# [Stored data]
++++++++

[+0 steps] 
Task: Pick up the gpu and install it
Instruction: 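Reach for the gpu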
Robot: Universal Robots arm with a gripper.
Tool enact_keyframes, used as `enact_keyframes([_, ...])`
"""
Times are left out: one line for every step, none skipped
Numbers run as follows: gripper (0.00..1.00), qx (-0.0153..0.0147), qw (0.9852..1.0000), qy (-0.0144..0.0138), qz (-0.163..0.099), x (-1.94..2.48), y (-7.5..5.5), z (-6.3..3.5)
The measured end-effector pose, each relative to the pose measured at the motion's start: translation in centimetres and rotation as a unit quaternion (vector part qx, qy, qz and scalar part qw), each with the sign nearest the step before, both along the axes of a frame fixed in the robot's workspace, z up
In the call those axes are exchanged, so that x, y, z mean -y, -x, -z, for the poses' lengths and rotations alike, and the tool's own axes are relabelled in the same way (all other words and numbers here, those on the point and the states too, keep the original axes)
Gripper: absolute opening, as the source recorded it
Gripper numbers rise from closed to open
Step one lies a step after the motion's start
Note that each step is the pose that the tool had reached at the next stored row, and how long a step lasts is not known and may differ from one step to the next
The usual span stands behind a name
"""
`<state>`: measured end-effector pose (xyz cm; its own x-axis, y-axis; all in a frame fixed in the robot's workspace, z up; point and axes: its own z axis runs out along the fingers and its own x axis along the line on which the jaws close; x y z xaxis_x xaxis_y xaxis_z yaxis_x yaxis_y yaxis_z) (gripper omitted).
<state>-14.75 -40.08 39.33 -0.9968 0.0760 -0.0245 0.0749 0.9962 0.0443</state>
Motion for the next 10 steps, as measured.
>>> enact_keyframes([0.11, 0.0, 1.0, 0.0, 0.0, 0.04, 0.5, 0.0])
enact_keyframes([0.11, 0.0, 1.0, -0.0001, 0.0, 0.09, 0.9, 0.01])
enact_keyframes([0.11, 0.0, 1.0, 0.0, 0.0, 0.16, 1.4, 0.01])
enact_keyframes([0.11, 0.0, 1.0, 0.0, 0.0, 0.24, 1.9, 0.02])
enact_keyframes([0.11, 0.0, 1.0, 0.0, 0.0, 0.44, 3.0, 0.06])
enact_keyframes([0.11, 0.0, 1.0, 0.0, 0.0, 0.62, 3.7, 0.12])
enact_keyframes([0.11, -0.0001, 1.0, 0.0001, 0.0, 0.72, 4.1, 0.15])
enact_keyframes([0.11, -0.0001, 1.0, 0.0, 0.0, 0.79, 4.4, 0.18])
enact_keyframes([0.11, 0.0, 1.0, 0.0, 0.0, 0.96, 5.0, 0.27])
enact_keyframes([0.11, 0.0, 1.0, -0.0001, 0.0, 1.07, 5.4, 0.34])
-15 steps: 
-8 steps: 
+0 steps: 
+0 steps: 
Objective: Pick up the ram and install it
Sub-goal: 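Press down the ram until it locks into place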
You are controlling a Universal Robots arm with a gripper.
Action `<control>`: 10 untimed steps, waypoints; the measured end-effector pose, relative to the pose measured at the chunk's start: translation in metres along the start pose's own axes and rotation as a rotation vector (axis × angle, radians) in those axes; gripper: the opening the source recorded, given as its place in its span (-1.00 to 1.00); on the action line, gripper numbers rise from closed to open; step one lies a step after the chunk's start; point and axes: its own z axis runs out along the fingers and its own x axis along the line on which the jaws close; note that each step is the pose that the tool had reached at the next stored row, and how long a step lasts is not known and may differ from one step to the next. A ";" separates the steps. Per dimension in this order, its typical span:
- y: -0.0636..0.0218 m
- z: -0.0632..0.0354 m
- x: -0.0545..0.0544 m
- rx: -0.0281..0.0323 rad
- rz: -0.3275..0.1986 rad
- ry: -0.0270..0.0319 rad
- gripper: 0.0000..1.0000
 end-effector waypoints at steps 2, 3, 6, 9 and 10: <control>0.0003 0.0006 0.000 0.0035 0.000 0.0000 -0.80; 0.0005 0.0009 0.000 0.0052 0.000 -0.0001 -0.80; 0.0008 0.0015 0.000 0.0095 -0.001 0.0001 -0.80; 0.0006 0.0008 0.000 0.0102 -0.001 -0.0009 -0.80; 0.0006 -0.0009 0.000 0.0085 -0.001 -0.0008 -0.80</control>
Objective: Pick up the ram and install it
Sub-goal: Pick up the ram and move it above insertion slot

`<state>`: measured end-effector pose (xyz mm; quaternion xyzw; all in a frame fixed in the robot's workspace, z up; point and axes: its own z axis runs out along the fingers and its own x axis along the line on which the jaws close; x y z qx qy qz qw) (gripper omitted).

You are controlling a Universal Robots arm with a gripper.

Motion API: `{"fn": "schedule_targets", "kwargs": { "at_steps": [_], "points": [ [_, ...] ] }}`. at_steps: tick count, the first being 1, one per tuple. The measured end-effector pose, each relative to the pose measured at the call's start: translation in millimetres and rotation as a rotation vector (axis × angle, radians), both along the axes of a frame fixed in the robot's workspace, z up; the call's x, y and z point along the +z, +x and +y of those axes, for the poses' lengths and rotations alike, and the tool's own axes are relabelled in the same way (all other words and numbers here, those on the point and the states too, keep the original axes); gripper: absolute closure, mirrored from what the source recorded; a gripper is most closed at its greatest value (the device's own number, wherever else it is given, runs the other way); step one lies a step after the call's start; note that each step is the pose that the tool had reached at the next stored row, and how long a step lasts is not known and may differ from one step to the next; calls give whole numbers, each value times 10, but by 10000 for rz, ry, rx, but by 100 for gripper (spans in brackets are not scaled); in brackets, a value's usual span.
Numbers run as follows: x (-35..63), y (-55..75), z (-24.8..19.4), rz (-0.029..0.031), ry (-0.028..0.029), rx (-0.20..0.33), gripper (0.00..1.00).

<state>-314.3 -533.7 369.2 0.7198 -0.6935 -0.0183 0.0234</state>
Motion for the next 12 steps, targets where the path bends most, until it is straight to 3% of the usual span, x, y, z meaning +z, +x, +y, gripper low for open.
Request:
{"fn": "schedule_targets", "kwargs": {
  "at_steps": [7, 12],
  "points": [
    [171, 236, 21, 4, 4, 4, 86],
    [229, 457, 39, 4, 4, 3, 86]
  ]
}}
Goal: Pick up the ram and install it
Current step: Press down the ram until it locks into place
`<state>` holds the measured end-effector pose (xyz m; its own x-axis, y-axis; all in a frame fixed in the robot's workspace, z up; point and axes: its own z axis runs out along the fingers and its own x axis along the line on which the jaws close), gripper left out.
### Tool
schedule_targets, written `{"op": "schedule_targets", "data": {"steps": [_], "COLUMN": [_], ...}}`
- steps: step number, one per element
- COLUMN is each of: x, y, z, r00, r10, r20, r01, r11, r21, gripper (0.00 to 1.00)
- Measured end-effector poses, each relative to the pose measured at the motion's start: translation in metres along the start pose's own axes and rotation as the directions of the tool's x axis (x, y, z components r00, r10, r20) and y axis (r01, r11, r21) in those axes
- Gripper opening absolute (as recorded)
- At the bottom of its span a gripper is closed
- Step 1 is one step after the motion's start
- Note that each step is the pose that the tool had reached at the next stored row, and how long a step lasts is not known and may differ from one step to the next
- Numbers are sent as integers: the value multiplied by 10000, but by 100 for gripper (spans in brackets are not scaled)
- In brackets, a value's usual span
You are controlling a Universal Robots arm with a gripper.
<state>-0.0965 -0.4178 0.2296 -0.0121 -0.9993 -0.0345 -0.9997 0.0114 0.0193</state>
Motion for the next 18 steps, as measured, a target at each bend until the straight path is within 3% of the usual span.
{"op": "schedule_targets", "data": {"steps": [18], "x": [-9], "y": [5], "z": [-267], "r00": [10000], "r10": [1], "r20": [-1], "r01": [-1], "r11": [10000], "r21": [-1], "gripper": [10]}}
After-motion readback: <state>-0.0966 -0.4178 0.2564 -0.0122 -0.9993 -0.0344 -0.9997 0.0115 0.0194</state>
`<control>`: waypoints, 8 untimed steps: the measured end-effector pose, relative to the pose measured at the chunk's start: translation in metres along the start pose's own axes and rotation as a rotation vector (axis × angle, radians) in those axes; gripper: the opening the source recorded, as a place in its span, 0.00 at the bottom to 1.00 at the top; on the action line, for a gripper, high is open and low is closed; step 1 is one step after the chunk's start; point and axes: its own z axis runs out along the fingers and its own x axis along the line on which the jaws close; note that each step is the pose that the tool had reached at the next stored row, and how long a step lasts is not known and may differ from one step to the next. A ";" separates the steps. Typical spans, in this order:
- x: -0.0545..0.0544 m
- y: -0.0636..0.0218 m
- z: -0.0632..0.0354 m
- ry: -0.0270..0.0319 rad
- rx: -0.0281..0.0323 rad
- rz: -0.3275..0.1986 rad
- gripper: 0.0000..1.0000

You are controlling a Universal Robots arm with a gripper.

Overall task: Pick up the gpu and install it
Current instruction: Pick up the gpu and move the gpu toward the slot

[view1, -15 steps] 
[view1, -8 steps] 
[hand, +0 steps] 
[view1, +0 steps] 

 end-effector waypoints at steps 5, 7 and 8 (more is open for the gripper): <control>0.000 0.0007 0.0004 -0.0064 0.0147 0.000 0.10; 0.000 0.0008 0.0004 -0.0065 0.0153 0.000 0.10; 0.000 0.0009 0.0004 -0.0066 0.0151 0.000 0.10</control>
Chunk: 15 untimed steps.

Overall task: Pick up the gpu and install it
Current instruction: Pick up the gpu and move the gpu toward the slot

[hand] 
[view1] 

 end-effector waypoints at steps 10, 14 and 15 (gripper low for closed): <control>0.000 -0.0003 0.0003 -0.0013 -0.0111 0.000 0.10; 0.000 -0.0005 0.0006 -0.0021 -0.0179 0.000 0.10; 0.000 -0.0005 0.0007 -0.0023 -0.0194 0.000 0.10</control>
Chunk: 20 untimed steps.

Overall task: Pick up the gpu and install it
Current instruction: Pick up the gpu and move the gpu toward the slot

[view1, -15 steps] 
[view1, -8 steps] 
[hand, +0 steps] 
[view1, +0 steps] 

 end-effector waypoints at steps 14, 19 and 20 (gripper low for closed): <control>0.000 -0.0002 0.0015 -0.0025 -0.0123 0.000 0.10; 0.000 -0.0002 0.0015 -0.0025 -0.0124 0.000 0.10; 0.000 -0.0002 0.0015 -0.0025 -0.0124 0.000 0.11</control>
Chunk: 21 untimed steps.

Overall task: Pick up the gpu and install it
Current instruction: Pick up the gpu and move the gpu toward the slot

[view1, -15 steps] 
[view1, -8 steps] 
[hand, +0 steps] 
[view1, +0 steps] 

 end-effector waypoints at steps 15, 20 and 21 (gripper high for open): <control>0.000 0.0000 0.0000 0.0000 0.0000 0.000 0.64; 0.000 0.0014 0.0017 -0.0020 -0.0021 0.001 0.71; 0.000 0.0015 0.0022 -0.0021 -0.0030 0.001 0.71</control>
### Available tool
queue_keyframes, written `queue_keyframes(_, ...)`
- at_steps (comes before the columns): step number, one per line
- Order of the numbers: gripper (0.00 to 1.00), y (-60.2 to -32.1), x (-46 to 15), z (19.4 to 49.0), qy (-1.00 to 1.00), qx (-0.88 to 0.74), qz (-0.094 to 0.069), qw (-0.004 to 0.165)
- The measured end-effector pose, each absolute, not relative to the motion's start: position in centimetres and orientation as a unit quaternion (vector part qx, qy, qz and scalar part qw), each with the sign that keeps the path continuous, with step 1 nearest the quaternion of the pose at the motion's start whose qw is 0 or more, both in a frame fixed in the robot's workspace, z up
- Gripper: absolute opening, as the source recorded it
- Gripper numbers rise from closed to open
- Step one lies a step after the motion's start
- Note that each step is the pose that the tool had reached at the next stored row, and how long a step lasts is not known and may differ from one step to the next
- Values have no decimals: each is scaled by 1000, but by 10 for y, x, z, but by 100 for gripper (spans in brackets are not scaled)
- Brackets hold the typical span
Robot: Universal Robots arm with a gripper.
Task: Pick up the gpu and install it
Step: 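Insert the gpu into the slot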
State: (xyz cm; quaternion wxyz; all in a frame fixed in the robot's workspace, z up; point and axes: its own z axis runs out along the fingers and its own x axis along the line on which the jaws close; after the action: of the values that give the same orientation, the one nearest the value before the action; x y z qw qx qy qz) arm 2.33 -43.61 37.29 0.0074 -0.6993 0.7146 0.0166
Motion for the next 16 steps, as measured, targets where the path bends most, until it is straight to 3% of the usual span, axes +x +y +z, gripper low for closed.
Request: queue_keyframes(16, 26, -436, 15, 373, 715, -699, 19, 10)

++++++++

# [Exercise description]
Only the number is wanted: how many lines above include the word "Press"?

# [Task output]
2